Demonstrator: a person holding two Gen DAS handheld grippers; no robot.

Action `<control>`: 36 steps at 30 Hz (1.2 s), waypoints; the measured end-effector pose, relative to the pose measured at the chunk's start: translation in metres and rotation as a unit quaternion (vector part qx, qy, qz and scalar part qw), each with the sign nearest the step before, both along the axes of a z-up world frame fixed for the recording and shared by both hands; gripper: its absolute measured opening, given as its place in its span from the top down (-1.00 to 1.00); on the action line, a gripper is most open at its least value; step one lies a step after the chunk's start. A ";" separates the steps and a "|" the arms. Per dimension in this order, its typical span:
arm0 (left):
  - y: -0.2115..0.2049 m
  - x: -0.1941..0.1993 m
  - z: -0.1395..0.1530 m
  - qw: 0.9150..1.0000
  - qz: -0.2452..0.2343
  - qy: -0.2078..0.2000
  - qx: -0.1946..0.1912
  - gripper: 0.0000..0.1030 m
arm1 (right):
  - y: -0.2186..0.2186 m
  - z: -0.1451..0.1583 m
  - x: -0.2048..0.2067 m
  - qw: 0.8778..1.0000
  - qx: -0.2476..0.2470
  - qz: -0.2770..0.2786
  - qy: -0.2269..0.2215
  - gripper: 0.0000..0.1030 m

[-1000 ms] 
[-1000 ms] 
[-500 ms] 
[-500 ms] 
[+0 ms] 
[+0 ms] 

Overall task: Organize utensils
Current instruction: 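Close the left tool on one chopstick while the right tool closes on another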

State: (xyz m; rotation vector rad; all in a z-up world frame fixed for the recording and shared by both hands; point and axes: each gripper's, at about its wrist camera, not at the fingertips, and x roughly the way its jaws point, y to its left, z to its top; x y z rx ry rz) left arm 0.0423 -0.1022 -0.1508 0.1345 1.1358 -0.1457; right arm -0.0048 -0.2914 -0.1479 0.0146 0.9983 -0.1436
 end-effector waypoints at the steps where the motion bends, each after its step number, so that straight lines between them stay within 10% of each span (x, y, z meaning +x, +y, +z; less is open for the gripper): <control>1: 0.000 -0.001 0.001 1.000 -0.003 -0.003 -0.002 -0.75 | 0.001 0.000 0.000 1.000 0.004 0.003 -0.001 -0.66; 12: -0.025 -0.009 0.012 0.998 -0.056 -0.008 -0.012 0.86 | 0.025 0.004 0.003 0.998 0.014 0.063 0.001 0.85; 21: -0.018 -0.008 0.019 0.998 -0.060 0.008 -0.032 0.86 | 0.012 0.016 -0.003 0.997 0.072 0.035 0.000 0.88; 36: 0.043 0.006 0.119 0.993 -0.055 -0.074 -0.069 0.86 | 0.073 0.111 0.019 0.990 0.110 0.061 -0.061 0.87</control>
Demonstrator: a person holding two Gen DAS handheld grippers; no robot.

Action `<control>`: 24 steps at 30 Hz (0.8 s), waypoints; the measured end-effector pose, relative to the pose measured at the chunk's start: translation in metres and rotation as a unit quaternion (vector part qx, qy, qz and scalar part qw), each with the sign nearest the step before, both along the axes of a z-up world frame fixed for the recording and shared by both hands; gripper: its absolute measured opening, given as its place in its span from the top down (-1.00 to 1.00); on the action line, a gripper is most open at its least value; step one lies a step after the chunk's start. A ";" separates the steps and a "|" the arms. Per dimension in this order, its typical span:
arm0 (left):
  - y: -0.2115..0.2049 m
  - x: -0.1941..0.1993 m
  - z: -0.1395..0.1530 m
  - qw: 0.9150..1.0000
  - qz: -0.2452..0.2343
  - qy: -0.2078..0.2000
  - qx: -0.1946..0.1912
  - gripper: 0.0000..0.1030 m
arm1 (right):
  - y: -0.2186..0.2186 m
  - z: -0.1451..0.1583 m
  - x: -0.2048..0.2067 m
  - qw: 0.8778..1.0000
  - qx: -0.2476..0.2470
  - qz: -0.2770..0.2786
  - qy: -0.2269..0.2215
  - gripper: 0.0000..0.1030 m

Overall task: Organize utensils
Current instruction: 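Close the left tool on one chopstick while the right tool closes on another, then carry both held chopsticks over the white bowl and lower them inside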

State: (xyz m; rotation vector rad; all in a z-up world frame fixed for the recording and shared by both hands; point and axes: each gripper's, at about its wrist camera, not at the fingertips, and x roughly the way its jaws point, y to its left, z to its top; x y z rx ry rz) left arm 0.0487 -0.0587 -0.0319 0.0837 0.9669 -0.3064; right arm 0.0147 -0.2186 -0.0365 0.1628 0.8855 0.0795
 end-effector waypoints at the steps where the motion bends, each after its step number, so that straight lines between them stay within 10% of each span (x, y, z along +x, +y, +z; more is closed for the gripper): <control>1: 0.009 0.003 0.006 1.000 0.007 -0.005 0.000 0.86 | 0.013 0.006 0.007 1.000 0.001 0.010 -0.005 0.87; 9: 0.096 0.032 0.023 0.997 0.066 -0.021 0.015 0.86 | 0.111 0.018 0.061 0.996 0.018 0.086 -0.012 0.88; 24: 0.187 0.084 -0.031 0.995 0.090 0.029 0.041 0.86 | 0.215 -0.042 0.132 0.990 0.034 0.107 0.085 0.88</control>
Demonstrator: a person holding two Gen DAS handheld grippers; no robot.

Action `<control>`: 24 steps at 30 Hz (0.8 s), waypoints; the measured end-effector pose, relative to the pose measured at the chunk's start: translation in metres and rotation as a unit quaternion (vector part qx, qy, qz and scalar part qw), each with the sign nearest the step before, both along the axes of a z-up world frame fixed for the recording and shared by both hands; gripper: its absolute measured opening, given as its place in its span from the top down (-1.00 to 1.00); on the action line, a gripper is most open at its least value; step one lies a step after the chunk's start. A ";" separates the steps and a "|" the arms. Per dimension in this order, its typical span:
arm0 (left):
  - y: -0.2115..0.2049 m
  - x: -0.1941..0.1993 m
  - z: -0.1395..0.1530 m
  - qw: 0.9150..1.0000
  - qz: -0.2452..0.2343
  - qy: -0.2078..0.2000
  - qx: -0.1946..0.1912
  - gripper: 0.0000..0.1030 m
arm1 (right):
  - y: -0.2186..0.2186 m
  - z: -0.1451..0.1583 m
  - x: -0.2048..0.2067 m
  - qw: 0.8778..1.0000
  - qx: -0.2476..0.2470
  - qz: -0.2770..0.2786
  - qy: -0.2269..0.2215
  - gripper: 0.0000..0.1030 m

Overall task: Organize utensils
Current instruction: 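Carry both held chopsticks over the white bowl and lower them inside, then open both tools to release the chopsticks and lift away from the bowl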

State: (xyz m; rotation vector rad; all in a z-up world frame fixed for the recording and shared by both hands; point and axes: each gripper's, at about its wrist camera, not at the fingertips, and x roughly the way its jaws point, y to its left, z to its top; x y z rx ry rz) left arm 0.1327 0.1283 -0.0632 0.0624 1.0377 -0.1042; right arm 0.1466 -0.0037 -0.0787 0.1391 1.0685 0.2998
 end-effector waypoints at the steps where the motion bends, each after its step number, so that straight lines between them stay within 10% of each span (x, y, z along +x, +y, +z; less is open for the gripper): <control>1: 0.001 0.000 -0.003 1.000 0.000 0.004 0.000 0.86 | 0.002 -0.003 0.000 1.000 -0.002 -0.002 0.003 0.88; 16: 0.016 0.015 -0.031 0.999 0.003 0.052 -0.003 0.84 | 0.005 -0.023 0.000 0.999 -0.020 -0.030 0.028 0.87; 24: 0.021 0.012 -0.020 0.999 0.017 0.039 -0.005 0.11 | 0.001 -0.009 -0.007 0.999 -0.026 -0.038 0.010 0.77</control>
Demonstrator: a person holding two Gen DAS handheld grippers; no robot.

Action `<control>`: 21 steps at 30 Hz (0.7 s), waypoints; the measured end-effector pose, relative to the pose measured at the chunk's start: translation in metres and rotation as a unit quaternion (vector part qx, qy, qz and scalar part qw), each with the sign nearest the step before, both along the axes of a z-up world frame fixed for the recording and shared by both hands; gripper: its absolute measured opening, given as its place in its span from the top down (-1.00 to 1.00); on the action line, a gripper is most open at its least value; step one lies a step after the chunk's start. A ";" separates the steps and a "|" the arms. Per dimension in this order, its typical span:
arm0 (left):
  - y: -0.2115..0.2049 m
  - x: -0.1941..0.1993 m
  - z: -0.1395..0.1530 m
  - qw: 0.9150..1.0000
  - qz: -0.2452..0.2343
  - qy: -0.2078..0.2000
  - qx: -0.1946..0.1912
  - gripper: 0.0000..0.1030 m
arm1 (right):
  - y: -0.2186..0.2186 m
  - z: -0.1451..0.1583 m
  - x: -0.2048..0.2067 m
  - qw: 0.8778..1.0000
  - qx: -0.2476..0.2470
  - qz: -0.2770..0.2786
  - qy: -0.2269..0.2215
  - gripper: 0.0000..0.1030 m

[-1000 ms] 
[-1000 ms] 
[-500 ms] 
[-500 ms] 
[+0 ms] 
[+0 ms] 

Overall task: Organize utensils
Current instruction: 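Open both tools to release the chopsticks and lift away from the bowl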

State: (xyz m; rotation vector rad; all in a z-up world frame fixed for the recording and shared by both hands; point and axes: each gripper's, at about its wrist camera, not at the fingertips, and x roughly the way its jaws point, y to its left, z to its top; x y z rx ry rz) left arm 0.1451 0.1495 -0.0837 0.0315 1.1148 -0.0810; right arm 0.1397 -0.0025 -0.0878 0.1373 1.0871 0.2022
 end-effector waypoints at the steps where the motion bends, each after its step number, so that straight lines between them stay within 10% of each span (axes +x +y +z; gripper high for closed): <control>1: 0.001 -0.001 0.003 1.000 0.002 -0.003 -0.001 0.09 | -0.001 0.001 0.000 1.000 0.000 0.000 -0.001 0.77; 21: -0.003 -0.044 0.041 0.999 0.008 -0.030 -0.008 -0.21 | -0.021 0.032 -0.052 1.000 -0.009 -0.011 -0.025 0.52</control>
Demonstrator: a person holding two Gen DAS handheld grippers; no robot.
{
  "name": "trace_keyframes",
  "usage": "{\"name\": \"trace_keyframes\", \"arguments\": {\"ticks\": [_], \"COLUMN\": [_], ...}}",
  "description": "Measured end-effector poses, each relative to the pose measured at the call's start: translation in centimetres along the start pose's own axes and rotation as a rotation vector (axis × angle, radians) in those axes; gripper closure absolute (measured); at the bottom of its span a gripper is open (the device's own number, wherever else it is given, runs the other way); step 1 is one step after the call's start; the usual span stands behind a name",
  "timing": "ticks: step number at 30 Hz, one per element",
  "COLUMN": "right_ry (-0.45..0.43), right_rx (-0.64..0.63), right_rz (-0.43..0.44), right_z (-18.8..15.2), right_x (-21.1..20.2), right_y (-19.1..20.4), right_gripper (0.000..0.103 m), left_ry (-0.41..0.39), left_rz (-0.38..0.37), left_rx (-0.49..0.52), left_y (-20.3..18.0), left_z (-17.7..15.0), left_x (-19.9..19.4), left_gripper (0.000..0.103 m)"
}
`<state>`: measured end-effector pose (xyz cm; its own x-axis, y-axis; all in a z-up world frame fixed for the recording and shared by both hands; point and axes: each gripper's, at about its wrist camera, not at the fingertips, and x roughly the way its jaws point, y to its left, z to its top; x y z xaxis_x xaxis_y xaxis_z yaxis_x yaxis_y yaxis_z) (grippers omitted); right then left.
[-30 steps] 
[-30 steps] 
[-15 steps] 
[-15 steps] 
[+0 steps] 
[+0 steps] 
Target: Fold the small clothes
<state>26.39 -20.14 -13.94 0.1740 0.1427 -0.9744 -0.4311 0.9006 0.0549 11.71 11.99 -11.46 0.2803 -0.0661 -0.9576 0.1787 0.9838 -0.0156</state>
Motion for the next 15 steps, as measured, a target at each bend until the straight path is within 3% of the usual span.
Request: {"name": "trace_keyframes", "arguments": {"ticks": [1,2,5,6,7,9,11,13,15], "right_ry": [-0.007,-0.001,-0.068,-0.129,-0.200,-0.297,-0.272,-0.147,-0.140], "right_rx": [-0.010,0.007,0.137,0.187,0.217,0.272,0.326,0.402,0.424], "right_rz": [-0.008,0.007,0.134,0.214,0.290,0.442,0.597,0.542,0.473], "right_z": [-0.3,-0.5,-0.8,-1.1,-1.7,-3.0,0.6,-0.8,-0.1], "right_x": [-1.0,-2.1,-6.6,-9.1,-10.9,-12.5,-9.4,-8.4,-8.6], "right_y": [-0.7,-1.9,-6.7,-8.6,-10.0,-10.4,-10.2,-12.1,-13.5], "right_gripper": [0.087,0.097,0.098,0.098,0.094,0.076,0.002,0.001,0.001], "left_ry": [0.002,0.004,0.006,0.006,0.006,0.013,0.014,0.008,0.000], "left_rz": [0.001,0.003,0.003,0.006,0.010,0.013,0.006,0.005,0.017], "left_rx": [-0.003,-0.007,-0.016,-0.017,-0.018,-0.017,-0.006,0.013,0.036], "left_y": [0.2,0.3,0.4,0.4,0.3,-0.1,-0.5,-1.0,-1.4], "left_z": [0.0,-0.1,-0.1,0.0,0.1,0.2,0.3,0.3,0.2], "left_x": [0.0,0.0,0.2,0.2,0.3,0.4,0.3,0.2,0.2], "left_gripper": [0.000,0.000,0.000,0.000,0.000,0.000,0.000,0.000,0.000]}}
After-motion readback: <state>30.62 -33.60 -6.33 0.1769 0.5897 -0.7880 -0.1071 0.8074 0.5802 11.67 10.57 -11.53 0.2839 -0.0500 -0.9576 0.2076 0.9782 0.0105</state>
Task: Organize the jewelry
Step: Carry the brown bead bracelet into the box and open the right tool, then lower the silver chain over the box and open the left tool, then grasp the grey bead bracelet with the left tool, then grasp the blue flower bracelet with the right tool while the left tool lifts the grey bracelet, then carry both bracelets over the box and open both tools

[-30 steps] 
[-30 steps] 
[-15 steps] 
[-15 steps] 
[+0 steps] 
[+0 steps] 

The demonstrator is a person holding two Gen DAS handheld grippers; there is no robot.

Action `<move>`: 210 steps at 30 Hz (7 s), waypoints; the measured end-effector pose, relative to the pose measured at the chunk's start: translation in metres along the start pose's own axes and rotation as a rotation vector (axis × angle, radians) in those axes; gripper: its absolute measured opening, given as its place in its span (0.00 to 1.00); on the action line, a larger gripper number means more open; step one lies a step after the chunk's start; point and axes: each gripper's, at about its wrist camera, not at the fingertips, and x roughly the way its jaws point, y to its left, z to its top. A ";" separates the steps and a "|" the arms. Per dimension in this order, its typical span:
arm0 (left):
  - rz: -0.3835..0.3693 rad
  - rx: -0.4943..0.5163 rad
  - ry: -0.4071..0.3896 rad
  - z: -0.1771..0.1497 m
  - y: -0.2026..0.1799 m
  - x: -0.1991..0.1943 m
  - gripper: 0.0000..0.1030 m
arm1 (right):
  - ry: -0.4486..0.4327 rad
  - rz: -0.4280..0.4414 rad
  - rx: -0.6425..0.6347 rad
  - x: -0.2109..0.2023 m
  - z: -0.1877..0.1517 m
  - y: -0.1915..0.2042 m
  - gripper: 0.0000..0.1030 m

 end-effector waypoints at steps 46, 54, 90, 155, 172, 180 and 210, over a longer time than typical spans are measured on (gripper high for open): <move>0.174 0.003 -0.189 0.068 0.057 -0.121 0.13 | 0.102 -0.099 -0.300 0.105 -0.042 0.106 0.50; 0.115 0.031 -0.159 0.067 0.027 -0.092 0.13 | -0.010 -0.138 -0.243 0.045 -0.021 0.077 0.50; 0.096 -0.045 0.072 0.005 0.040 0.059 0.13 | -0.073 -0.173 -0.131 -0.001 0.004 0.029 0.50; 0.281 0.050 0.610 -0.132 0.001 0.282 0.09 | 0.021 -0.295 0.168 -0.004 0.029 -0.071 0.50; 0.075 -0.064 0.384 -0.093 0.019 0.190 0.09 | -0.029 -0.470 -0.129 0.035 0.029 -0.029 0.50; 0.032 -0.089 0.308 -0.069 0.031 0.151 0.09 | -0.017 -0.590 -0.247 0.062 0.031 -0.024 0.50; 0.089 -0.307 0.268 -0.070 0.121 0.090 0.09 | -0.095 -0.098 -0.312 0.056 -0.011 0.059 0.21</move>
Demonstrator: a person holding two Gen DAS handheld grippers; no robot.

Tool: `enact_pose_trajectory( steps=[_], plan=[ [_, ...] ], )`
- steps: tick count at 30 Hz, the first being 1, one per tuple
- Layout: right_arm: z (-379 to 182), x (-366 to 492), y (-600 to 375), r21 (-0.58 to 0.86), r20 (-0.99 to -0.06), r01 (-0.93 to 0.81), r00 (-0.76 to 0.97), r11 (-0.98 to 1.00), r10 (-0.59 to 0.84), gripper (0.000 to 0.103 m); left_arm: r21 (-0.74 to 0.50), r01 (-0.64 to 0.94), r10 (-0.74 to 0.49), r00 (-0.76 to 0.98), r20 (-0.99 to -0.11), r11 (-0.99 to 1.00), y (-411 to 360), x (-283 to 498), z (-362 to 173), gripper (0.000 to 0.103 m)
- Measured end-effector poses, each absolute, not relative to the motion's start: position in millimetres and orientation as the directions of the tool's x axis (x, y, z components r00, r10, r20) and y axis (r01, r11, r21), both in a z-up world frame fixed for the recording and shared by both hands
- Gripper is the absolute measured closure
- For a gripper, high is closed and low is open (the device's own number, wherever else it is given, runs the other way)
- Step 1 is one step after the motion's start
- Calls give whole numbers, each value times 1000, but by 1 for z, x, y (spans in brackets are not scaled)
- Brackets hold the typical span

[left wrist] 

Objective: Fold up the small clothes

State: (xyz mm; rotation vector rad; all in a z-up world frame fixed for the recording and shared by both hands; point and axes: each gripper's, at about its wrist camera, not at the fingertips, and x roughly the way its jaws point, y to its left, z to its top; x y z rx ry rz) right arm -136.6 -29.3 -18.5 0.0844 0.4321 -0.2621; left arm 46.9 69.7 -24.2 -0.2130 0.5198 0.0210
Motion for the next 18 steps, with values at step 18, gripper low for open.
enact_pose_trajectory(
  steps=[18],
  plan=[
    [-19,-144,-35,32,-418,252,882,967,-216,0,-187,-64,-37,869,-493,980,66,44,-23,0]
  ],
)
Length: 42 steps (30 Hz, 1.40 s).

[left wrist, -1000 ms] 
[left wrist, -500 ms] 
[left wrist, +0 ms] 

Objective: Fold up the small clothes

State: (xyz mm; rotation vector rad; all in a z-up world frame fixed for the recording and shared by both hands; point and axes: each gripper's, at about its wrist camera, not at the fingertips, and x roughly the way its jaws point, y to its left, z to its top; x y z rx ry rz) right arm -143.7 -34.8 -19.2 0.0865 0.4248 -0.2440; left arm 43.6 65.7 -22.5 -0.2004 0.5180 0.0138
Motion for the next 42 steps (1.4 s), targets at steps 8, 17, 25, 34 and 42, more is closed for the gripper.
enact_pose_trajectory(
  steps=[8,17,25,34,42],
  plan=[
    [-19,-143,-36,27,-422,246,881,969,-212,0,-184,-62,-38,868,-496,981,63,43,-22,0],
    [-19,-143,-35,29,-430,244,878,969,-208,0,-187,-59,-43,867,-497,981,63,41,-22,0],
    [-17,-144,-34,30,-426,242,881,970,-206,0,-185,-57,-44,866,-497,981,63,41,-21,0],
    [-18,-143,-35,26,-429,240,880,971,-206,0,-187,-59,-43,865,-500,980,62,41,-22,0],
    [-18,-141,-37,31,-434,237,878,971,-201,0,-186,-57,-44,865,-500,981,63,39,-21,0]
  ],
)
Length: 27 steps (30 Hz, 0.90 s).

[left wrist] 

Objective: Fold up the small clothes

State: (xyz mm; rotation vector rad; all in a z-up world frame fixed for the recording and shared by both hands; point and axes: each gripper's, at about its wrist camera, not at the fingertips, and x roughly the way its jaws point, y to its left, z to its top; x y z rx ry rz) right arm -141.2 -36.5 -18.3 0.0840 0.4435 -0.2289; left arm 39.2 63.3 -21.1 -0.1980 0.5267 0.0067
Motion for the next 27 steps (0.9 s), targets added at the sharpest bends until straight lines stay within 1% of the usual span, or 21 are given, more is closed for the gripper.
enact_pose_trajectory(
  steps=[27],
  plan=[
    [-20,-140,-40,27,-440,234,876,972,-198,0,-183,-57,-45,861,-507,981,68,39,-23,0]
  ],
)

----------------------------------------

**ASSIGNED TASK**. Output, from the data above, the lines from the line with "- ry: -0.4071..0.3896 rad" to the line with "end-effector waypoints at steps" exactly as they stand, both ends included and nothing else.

**WRITTEN RESPONSE**.
  - ry: -0.4071..0.3896 rad
  - z: -0.1771..0.1497 m
  - y: -0.2026..0.1799 m
  - x: -0.1991..0.1943 m
  - gripper: 0.0000..0.1030 m
arm1 (right):
  - ry: -0.4486..0.4327 rad
  - rz: -0.4280..0.4414 rad
  - rx: -0.6425..0.6347 rad
  - x: -0.2109..0.2023 m
  - z: -0.1877..0.1517 m
  - y: -0.1915..0.2042 m
  - gripper: 0.0000..0.1030 m

 end-effector waypoints at steps 46, 54, 90, 155, 172, 180 and 210, over a longer time than typical spans are measured on (gripper high for open): <move>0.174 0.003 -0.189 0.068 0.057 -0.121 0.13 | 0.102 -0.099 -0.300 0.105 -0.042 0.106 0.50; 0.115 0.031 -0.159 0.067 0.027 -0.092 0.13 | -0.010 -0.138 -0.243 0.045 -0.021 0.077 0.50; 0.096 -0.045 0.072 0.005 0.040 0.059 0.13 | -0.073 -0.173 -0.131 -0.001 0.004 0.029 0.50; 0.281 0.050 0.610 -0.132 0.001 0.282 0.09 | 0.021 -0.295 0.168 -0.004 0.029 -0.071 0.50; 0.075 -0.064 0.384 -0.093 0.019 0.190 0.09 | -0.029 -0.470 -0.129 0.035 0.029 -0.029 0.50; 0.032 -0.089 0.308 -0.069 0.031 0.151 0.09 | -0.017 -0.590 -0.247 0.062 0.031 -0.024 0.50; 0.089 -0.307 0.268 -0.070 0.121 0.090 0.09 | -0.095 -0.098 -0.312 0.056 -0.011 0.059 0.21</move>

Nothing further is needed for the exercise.